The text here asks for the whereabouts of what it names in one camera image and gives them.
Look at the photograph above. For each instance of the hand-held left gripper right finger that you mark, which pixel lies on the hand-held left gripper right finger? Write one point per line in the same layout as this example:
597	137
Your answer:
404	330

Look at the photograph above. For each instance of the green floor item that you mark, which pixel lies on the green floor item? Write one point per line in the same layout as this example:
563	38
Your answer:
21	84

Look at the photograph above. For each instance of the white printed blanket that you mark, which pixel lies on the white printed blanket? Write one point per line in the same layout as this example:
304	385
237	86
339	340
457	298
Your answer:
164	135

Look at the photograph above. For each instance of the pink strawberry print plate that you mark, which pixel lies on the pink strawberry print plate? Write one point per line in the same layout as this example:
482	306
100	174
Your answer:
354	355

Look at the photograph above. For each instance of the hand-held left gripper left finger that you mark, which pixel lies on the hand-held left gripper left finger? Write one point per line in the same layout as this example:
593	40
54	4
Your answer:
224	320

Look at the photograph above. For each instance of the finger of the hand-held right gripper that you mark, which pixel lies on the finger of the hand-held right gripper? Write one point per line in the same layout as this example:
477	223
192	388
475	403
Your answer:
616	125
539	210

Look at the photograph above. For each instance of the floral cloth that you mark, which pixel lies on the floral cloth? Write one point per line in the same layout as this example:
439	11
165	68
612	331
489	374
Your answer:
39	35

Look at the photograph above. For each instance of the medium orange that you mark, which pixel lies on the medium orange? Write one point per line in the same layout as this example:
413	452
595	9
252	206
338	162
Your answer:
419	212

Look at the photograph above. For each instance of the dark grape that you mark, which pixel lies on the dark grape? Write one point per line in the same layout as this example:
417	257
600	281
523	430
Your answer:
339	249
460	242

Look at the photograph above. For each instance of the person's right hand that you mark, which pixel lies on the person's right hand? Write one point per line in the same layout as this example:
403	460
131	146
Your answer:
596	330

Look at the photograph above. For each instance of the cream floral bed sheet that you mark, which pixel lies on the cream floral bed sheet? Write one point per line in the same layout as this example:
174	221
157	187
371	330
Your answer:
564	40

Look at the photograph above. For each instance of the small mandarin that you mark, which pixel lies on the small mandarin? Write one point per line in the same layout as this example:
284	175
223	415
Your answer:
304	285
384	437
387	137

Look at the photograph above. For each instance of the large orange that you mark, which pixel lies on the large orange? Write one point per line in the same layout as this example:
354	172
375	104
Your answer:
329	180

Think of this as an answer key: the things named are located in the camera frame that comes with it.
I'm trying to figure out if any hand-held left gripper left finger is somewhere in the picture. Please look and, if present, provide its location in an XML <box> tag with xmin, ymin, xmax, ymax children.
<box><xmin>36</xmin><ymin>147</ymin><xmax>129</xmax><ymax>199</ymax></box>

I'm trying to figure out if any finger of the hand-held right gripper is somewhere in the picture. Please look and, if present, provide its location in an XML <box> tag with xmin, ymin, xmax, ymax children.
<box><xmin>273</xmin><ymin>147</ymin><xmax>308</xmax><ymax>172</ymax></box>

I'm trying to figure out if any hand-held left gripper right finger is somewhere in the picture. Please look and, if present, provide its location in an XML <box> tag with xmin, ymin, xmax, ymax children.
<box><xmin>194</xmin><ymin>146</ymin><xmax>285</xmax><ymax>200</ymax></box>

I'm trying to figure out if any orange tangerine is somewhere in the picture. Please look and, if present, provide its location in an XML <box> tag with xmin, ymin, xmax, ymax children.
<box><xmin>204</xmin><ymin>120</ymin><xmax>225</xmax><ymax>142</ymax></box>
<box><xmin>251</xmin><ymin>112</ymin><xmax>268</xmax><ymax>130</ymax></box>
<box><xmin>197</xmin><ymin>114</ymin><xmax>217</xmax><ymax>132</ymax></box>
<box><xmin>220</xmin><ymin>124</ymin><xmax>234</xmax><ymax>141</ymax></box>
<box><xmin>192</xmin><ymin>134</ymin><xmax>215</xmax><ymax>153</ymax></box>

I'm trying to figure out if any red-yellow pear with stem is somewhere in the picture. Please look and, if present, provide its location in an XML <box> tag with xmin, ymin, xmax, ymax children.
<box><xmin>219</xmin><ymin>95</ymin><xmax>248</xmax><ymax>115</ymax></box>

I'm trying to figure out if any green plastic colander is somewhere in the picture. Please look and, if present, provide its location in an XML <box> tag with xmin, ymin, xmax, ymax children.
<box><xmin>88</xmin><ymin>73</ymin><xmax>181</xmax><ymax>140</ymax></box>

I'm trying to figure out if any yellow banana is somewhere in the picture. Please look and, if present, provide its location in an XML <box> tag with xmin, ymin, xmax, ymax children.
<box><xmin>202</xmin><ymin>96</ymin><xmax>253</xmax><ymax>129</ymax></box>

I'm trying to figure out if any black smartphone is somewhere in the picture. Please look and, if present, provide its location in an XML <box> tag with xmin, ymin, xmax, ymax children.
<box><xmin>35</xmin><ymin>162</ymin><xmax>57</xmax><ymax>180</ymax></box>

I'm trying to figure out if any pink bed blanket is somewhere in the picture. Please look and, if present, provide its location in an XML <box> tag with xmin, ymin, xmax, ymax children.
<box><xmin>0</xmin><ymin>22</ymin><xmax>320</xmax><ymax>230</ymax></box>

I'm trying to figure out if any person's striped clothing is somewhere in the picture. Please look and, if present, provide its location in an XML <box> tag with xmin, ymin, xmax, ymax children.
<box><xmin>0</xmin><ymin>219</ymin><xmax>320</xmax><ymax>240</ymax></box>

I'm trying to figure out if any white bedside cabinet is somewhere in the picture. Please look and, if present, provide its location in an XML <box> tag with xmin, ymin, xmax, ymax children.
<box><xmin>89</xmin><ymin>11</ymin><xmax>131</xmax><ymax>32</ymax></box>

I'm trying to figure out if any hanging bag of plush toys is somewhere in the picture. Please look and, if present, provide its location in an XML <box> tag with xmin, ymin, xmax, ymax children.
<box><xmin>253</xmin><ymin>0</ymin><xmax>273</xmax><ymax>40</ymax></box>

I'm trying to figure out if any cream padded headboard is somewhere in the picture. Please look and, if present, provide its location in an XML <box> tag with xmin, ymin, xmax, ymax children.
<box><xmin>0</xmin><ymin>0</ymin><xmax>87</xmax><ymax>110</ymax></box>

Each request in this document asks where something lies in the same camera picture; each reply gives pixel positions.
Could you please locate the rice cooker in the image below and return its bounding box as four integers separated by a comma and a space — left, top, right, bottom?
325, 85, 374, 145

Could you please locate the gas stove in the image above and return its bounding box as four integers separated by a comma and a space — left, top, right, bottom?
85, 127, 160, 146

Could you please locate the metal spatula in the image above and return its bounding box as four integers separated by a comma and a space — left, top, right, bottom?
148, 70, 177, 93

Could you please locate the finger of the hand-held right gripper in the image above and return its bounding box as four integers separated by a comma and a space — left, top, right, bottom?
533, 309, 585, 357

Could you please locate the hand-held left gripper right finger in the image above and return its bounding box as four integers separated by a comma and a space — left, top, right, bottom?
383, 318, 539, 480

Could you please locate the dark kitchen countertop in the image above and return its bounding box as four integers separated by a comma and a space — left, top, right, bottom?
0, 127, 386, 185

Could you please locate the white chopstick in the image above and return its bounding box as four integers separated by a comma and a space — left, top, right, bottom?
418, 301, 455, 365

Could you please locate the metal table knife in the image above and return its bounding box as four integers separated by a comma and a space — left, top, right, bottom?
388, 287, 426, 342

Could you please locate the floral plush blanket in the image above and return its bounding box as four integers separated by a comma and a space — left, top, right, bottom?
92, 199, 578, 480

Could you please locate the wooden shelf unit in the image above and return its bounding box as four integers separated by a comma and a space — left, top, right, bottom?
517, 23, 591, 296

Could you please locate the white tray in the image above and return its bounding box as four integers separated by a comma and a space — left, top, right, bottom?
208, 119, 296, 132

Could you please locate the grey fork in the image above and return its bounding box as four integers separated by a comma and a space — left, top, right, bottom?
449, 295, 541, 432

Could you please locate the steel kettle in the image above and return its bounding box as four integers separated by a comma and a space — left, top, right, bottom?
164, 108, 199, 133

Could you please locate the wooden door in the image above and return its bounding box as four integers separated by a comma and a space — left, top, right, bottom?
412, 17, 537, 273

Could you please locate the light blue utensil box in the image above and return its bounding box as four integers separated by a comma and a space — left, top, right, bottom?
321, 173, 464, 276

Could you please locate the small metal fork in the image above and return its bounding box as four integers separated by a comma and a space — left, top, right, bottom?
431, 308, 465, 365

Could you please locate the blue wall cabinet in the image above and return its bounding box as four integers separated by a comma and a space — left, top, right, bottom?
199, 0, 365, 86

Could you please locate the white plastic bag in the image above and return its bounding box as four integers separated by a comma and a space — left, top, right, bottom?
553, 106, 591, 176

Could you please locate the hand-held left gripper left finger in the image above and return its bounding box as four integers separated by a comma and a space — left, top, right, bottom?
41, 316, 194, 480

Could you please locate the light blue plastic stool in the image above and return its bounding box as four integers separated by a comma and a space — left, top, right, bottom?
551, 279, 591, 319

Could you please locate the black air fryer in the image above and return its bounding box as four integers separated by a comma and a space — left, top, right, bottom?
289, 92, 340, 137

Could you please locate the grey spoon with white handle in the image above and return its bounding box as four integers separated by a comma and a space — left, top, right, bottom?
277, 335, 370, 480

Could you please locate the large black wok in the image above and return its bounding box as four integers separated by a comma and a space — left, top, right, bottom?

---*---

*Task prompt:* In the records above, collect each line with "gives".

*Problem solution:*
The text here asks for the whereabouts of what it names in one camera image and gives them.
Each request in this document asks where something lies in the same camera picture; each reply gives pixel positions.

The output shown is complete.